# is it 8 or 10



## Pierre Couture (Oct 28, 2004)

To me, that would be an 8. The foam is warped by the arrow, but the 10 line is definitely untouched to me.


----------



## deere (Jun 11, 2010)

10....no visible foam between arrow and 10 ring, if you can see foam between the arrow and the 10 ring its then an 8.


----------



## Pierre Couture (Oct 28, 2004)

If the target were paper, would the line be stretched?:noidea:


----------



## Footed Shaft (Jul 10, 2002)

That is an 8, not even close to the 10 ring. They made a "sloppy" line there, but it is still an 8.


----------



## Stash (Jun 1, 2002)

8. 

No honest archer would even consider putting that on their own scorecard as a 10.


----------



## DODGE-3D (Feb 17, 2005)

Looks like a 8 to me.


----------



## ingoldarchery (Dec 3, 2008)

i would call it a 8, but if you are over the border it would be called a 10, as the 10 line is stretched to touch the arrow shaft. Lots of little tricks the "pros" use to up there scores. using no lube will cause alot of friction and stretch a line close to 1/4 inch and count higher score.


----------



## SCBOWHUNTER903 (Jan 28, 2010)

thats a 8 for sure


----------



## lostboy9 (Mar 14, 2007)

8 all the way........


----------



## ontario moose (Aug 8, 2003)

The French judge would give that arrow a 14!.. 

G


----------



## jeronimo (Mar 4, 2005)

lol smarty pants .


ontario moose said:


> The French judge would give that arrow a 14!..
> 
> G


----------



## Pierre Couture (Oct 28, 2004)

The jury so far seems pretty unanimous...


----------



## DssBB (Feb 21, 2010)

Give it a 8.5 just to see the reaction of the face of the guy he may just beat by 1/2 point.


----------



## PArcheryhunter (Feb 1, 2010)

Depending on the shoot on whether how they judge their lines. The line is fatter there than normal and be conscience of that being an 8 but I think in some area people could get away saying a 10 with a real good argument. Could you walk away saying you shoot a 10 when it was a technically of an 8 really.


----------



## ivacic (Apr 6, 2010)

8....


----------



## munch (Mar 27, 2005)

if you have to ask i'd say a 5 for asking LOL no idea how it would score officially but if i where shooting all by myself it would be an 8


----------



## scoot27 (Mar 13, 2010)

99% out is 100% in!!! but really thats 100% out in my book


----------



## Pierre Couture (Oct 28, 2004)

Quick question here: Did you have to argue with someone over that shot?


----------



## jeronimo (Mar 4, 2005)

yup. 


Pierre Couture said:


> Quick question here: Did you have to argue with someone over that shot?


----------



## Pierre Couture (Oct 28, 2004)

jeronimo said:


> yup.


Was it your shot?


----------



## jeronimo (Mar 4, 2005)

Pierre Couture said:


> Was it your shot?


nope. i shot a true 10 on that one. you can see my arrow to the left in the top pic.


----------



## Cory J~ (Jun 29, 2010)

I had one just like that at the YCB Triathlon event, but I took the Eight.


----------



## Pierre Couture (Oct 28, 2004)

jeronimo said:


> nope. i shot a true 10 on that one. you can see my arrow to the left in the top pic.

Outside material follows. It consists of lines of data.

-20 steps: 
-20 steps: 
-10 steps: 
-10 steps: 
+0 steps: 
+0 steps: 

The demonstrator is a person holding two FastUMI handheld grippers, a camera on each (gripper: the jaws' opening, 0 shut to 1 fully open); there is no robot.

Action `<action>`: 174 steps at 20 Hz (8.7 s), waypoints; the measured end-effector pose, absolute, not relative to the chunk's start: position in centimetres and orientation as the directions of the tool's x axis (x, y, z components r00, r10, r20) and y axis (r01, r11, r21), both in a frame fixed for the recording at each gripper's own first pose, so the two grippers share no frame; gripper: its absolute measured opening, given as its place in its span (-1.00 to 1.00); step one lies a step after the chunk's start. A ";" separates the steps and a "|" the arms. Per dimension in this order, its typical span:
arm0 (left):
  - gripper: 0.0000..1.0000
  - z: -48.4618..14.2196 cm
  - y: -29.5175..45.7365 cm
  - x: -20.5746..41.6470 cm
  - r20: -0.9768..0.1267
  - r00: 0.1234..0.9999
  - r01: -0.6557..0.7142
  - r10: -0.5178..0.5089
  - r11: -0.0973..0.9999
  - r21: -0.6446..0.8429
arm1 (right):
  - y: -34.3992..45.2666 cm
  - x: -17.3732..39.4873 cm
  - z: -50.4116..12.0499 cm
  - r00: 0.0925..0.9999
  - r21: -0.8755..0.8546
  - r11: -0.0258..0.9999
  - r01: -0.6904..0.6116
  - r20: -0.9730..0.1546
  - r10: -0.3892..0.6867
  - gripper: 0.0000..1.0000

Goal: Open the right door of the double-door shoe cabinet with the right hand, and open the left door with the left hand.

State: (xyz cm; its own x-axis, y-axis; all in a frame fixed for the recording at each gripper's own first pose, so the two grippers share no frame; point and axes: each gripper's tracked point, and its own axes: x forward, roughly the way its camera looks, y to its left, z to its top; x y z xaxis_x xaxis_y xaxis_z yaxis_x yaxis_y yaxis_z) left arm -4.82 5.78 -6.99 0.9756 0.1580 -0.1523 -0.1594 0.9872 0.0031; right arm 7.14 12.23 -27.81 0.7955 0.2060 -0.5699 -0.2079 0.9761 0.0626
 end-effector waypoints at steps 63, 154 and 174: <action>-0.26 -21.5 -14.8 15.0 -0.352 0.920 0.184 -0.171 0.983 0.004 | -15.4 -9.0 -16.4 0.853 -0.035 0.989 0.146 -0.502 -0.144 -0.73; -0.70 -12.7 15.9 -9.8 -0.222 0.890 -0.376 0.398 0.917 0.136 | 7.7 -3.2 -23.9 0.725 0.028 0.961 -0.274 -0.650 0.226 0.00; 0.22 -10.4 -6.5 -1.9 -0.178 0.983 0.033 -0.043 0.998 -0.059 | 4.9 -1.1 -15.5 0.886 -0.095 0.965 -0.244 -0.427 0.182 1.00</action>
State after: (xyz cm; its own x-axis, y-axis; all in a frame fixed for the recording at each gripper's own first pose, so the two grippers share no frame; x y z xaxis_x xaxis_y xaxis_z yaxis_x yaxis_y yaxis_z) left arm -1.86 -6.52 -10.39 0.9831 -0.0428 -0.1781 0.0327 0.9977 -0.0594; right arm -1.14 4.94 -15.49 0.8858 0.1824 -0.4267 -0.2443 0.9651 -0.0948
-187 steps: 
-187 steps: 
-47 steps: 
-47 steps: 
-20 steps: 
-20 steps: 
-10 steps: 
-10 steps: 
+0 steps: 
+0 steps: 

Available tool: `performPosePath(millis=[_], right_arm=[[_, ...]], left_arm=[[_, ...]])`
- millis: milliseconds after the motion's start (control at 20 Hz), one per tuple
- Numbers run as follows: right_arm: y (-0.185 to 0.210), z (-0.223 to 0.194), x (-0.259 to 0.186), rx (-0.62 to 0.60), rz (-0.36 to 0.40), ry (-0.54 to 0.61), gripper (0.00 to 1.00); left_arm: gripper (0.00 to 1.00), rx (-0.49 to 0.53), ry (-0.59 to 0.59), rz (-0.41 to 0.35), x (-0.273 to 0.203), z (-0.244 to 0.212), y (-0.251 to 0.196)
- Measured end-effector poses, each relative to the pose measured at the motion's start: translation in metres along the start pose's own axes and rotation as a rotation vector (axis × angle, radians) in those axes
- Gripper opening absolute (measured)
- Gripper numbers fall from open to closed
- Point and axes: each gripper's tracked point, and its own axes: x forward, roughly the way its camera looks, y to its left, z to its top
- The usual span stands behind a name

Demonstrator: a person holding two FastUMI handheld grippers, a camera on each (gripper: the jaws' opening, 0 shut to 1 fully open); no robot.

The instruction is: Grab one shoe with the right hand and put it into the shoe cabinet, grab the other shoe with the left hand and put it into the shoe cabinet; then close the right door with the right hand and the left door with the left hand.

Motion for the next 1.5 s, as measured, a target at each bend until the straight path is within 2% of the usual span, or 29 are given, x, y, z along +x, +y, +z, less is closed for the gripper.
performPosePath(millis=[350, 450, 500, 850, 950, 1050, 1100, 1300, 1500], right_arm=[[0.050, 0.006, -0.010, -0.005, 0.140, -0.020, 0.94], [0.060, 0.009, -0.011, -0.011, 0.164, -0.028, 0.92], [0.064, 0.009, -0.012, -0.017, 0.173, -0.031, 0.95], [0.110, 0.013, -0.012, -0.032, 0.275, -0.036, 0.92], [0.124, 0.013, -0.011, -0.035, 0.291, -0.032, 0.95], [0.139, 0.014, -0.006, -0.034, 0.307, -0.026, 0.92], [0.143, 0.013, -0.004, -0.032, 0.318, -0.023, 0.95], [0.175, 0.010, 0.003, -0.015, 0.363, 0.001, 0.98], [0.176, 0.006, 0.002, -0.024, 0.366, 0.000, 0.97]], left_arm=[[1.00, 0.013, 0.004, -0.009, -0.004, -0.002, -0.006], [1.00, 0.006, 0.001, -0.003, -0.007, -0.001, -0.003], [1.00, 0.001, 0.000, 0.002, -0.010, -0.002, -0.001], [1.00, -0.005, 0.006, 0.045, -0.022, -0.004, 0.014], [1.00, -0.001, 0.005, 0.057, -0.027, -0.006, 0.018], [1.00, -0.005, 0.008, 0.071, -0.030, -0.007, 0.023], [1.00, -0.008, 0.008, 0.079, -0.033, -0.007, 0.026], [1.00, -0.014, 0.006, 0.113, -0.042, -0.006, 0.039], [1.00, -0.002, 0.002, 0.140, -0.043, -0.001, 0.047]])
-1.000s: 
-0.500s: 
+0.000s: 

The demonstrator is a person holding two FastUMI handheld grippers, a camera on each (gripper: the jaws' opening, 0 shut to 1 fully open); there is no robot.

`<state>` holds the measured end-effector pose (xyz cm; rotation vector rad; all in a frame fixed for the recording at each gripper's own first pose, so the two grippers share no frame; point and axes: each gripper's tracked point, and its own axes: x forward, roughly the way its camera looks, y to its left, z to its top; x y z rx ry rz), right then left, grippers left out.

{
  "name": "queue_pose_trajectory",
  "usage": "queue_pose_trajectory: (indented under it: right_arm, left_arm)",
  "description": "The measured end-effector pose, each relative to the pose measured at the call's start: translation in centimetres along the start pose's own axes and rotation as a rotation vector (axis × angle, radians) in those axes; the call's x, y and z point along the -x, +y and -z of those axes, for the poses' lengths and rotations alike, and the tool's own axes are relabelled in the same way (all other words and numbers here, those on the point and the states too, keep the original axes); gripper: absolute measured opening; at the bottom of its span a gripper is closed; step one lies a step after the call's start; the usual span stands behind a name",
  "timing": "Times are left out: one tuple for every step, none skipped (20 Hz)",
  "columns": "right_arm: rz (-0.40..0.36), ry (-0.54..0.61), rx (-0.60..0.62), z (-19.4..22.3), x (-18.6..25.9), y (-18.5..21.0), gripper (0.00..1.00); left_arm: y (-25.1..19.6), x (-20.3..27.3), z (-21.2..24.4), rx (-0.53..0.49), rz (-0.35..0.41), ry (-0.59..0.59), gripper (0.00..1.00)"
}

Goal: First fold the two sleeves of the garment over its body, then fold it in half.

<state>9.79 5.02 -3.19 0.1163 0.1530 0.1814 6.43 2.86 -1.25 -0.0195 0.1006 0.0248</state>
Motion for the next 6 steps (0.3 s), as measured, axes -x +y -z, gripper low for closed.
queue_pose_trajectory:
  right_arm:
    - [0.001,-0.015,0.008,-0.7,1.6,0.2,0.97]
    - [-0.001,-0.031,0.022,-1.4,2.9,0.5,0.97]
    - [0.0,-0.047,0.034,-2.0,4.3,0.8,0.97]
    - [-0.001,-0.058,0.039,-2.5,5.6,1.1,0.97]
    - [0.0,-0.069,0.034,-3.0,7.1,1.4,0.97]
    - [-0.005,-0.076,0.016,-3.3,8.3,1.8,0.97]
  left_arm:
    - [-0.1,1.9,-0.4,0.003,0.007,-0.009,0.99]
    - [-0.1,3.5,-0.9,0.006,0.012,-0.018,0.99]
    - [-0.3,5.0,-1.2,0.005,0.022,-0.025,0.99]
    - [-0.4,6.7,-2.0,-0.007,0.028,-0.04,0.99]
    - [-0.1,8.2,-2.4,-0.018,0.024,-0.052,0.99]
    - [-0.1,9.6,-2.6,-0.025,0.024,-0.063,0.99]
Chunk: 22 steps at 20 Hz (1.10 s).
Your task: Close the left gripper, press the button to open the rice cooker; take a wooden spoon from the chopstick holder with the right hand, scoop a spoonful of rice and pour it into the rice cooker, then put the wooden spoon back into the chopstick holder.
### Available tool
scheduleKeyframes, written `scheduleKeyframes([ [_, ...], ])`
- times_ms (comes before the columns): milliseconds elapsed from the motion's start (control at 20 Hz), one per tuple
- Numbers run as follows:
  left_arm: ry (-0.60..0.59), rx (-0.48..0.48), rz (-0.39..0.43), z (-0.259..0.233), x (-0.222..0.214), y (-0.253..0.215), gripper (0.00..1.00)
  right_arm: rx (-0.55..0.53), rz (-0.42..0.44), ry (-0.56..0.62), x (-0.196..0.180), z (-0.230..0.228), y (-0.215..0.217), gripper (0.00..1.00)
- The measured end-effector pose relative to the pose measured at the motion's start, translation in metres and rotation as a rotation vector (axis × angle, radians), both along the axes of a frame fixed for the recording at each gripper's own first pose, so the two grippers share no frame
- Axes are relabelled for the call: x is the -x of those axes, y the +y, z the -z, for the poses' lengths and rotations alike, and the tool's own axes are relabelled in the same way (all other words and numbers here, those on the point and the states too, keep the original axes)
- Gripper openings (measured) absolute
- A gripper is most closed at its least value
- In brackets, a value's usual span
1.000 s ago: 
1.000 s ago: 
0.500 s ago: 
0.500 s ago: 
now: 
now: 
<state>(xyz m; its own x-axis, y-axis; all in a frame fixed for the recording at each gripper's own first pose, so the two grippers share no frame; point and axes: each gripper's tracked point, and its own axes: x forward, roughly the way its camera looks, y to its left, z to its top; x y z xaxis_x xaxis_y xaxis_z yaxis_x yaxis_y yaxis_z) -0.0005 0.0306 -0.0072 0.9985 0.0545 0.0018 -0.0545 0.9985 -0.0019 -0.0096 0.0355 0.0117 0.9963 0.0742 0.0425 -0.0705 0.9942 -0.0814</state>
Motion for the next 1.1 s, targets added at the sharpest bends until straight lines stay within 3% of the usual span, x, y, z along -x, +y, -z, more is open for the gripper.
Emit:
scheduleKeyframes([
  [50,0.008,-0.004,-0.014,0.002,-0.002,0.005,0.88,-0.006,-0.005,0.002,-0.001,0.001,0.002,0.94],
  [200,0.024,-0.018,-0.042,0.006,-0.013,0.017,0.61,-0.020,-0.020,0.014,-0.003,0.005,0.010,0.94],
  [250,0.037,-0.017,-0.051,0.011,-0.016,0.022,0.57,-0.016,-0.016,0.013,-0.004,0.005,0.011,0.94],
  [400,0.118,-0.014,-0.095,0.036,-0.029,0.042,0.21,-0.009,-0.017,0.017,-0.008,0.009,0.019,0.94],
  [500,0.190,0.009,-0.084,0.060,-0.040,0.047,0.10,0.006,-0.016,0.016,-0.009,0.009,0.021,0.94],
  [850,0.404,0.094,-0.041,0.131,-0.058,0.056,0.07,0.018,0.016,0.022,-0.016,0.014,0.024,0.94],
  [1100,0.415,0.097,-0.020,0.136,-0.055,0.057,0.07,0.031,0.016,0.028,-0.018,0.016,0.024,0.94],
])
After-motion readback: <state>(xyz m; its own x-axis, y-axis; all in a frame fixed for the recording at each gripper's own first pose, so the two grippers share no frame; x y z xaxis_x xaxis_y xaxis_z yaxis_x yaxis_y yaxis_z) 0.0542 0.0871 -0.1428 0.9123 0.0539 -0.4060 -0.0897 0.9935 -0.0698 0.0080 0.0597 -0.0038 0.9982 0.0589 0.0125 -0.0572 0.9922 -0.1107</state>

And the other shooter claimed to have a 10? :shade:


----------



## deere (Jun 11, 2010)

Don't get me wrong i'll take the 8 on this 99.9% of the time on every weekend shoot, At a national event you better be able to prove to me without any doubt it's not a 10!!!!!!!


----------



## Pierre Couture (Oct 28, 2004)

Even at a national event, I'd call it an 8 if that were my shot. If this were on a paper target, the material wouldn't stretch that way due to the arrow.


----------



## NockOn (Feb 24, 2003)

looks like an 8 to me....


----------



## crk (Jul 12, 2005)

We all at times get what I call a line licker.If it's my arrow in question I would rather the other shooters call it.What's good for the goose is good for the gander.


----------



## J-Dubyah (Mar 6, 2010)

8...the line seems stretched, but still not touching.


----------



## Mr.LIFETIME (Apr 12, 2006)

This is why I think the rule should be changed to the arrow must clearly cut the line to get in the higher score. That would take care of situations like this, cause this is definitely an 8.


----------



## 3--d (Feb 15, 2005)

i wouldnt even consider making it a 10 but some times that 3 dollar trophy really makes you think...lol

Andy

:darkbeer:


----------



## Mr. Bill (Dec 5, 2007)

You can see how it has stretched the line. If the line width remained constant then it would be an 8. I would only take an 8. It could technically be a 10 because it may be touching the l;ine which stretched like gumby...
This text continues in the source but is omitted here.